Re: [RFC PATCH v3 05/12] netdev: netdevice devmem allocator

From: Pavel Begunkov
Date: Fri Nov 10 2023 - 13:19:01 EST


On 11/7/23 23:03, Mina Almasry wrote:
On Tue, Nov 7, 2023 at 2:55 PM David Ahern <dsahern@xxxxxxxxxx> wrote:

On 11/7/23 3:10 PM, Mina Almasry wrote:
On Mon, Nov 6, 2023 at 3:44 PM David Ahern <dsahern@xxxxxxxxxx> wrote:

On 11/5/23 7:44 PM, Mina Almasry wrote:
diff --git a/include/linux/netdevice.h b/include/linux/netdevice.h
index eeeda849115c..1c351c138a5b 100644
--- a/include/linux/netdevice.h
+++ b/include/linux/netdevice.h
@@ -843,6 +843,9 @@ struct netdev_dmabuf_binding {
};

#ifdef CONFIG_DMA_SHARED_BUFFER
+struct page_pool_iov *
+netdev_alloc_devmem(struct netdev_dmabuf_binding *binding);
+void netdev_free_devmem(struct page_pool_iov *ppiov);

netdev_{alloc,free}_dmabuf?


Can do.

I say that because a dmabuf can be host memory, at least I am not aware
of a restriction that a dmabuf is device memory.


In my limited experience dma-buf is generally device memory, and
that's really its use case.
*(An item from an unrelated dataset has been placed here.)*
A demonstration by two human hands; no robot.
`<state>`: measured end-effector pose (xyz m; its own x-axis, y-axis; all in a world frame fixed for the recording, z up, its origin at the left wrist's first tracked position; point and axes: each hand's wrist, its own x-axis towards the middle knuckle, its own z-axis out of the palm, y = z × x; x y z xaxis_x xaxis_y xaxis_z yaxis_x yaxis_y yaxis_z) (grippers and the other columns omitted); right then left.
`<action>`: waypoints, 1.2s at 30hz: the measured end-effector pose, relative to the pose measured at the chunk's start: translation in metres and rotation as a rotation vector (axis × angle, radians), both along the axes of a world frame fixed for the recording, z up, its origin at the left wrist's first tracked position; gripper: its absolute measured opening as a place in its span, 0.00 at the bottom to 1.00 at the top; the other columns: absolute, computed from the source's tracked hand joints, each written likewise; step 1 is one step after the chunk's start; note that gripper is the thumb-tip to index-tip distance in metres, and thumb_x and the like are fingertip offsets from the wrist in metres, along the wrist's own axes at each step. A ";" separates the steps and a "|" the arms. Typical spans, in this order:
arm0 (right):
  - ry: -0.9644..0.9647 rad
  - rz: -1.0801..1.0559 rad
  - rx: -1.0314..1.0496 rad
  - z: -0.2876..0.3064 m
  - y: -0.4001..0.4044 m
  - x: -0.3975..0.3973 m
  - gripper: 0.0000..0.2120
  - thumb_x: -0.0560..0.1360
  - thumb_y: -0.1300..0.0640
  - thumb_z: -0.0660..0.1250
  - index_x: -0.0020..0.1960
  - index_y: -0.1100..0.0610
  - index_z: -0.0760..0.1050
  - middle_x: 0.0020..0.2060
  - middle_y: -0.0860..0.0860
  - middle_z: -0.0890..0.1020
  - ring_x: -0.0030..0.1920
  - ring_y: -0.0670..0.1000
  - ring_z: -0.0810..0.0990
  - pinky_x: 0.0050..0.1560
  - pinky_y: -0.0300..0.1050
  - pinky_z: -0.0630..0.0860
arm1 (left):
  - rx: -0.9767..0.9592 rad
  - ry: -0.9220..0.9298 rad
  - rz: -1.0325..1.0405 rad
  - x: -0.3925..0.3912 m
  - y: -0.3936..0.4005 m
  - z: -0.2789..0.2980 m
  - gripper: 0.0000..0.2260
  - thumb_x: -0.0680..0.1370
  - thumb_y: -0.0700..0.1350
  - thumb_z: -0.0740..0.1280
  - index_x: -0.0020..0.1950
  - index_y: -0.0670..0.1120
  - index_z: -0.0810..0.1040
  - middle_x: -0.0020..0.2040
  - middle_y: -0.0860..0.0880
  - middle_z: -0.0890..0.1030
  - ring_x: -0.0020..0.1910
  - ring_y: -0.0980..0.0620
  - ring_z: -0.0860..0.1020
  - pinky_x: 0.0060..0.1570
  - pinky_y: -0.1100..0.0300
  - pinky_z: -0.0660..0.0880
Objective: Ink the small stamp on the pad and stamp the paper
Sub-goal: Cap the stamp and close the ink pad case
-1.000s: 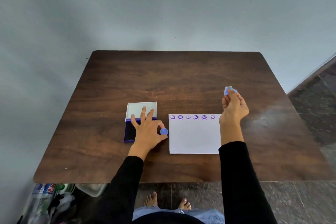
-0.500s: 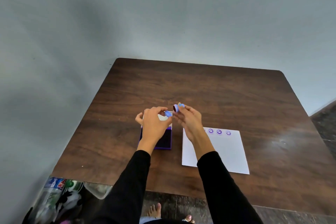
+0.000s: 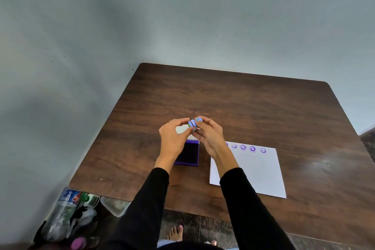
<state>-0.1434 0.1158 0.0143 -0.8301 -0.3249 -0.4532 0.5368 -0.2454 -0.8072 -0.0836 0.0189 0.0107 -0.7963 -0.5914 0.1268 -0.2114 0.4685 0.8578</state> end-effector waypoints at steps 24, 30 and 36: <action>-0.087 0.091 -0.104 -0.006 0.019 -0.014 0.07 0.71 0.65 0.70 0.49 0.61 0.79 0.39 0.55 0.86 0.40 0.51 0.86 0.38 0.41 0.82 | 0.148 0.016 -0.086 -0.004 0.001 0.005 0.13 0.68 0.40 0.76 0.53 0.44 0.83 0.41 0.54 0.83 0.40 0.63 0.81 0.42 0.74 0.77; 0.020 0.138 0.051 -0.005 0.018 -0.018 0.07 0.70 0.66 0.71 0.48 0.59 0.78 0.44 0.57 0.84 0.43 0.51 0.85 0.41 0.42 0.83 | 0.173 0.019 -0.086 -0.003 0.005 0.001 0.13 0.69 0.39 0.76 0.53 0.43 0.83 0.42 0.53 0.83 0.39 0.66 0.81 0.42 0.74 0.76; 0.437 0.299 0.666 -0.004 0.032 -0.030 0.11 0.65 0.68 0.75 0.46 0.62 0.80 0.44 0.59 0.84 0.44 0.54 0.82 0.49 0.49 0.81 | 0.113 -0.222 -0.145 -0.002 -0.005 -0.010 0.24 0.67 0.36 0.76 0.62 0.42 0.78 0.54 0.46 0.81 0.51 0.54 0.79 0.53 0.66 0.74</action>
<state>-0.1736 0.1478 0.0100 -0.8967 -0.3373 -0.2867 0.1102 0.4571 -0.8825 -0.0855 0.0137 0.0012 -0.8745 -0.4699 -0.1202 -0.3376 0.4120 0.8463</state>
CONFIG_UDMABUF is a driver that mocks
dma-buf with a memfd which I think is used for testing. But I can do
the rename, it's more clear anyway, I think.

config UDMABUF
bool "userspace dmabuf misc driver"
default n
depends on DMA_SHARED_BUFFER
depends on MEMFD_CREATE || COMPILE_TEST
help
A driver to let userspace turn memfd regions into dma-bufs.
Qemu can use this to create host dmabufs for guest framebuffers.
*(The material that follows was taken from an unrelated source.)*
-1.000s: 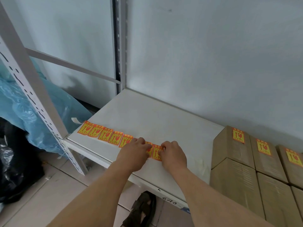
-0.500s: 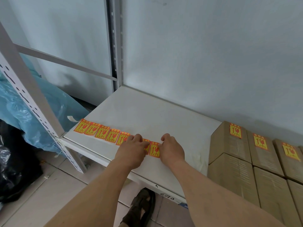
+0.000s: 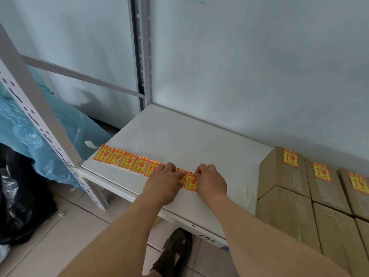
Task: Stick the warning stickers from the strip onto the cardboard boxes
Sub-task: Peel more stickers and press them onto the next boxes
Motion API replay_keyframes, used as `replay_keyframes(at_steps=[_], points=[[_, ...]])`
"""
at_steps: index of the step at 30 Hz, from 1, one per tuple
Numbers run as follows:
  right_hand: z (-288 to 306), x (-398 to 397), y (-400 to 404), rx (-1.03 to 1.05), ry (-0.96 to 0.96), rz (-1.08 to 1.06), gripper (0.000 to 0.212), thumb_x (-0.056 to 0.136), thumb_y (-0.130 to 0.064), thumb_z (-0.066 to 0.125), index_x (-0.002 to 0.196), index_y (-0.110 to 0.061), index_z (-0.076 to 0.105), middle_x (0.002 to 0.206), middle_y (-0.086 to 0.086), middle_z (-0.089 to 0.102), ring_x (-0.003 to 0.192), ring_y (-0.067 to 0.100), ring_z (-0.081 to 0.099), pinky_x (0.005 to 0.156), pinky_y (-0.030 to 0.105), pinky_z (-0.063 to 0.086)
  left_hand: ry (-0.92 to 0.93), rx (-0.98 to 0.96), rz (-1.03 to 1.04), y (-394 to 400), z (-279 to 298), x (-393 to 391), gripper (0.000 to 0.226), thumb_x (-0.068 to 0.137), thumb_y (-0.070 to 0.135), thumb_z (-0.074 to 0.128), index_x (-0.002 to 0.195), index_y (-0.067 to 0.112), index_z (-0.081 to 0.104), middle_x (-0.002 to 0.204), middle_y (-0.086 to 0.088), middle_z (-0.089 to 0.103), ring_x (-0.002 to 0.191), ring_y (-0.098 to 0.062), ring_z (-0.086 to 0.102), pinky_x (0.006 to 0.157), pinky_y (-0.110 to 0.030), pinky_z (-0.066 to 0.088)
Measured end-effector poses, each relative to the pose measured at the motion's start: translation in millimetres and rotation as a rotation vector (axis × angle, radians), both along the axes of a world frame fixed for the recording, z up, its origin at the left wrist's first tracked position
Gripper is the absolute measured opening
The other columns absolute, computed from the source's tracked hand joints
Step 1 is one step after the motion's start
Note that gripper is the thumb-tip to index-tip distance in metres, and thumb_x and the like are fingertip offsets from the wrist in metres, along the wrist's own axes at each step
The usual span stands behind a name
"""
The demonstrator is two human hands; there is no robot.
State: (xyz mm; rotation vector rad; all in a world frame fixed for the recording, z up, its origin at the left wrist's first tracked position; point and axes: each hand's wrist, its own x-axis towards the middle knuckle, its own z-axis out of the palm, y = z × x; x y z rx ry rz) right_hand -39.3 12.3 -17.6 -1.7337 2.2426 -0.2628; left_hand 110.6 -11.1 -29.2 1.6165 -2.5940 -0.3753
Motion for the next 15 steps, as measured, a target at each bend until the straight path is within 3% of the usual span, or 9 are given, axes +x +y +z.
replay_keyframes(at_steps=[6,15], points=[[1.1,0.1,5.9,-0.033,-0.011,0.035,0.016,0.095,-0.021,0.049,0.11,-0.016,0.051,0.109,0.007,0.051,0.083,0.022,0.047,0.068,0.031,0.037,0.012,0.028,0.009,-0.5,3.7,-0.8,0.046,0.096,0.039,0.051,0.141,0.033,0.042,0.135,0.001,0.043,0.123,-0.021,0.038,0.102,-0.037,0.036],[-2.9,-4.9,6.5,-0.089,0.014,0.084,0.019,0.098,-0.022,0.045,0.115,-0.02,0.053,0.11,0.005,0.055,0.09,0.025,0.057,0.069,0.032,0.043,0.028,0.043,0.026,0.6,2.9,-2.3,0.047,0.097,0.039,0.049,0.143,0.035,0.037,0.135,0.0,0.042,0.123,-0.022,0.037,0.103,-0.038,0.035]])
Qemu is just a userspace process; it is no way a special one.

Treating host memory as a dmabuf should radically simplify the io_uring
extension of this set.

I agree actually, and I was about to make that comment to David Wei's
series once I have the time.

David, your io_uring RX zerocopy proposal actually works with devmem
TCP, if you're inclined to do that instead, what you'd do roughly is
(I think):
That would be a Frankenstein's monster api with no good reason for it.
You bind memory via netlink because you don't have a proper context to
work with otherwise, io_uring serves as the context with a separate and
precise abstraction around queues. Same with dmabufs, it totally makes
sense for device memory, but wrapping host memory into a file just to
immediately unwrap it back with no particular benefits from doing so
doesn't seem like a good uapi. Currently, the difference will be
hidden by io_uring.

And we'd still need to have a hook in pp's get page to grab buffers from
the buffer ring instead of refilling via SO_DEVMEM_DONTNEED and a
callback for when skbs are dropped. It's just instead of a new pp ops
it'll be a branch in the devmem path. io_uring might want to use the
added iov format in the future for device memory or even before that,
io_uring doesn't really care whether it's pages or not.

It's also my big concern from how many optimisations it'll fence us off.
With the current io_uring RFC I can get rid of all buffer atomic
refcounting and replace it with a single percpu counting per skb.
Hopefully, that will be doable after we place it on top of pp providers.


- Allocate a memfd,
- Use CONFIG_UDMABUF to create a dma-buf out of that memfd.
- Bind the dma-buf to the NIC using the netlink API in this RFC.
- Your io_uring extensions and io_uring uapi should work as-is almost
on top of this series, I think.

If you do this the incoming packets should land into your memfd, which
may or may not work for you. In the future if you feel inclined to use
device memory, this approach that I'm describing here would be more
extensible to device memory, because you'd already be using dma-bufs
for your user memory; you'd just replace one kind of dma-buf (UDMABUF)
with another.

That the io_uring set needs to dive into
page_pools is just wrong - complicating the design and code and pushing
io_uring into a realm it does not need to be involved in.

I disagree. How does it complicate it? io_uring will be just a yet another
provider implementing the callbacks of the API created for such use cases
and not changing common pp/net bits. The rest of code is in io_uring
implementing interaction with userspace and other usability features, but
there will be anyway some amount of code if we want to have a convenient
and performant api via io_uring.



Most (all?) of this patch set can work with any memory; only device
memory is unreadable.

--
Pavel Begunkov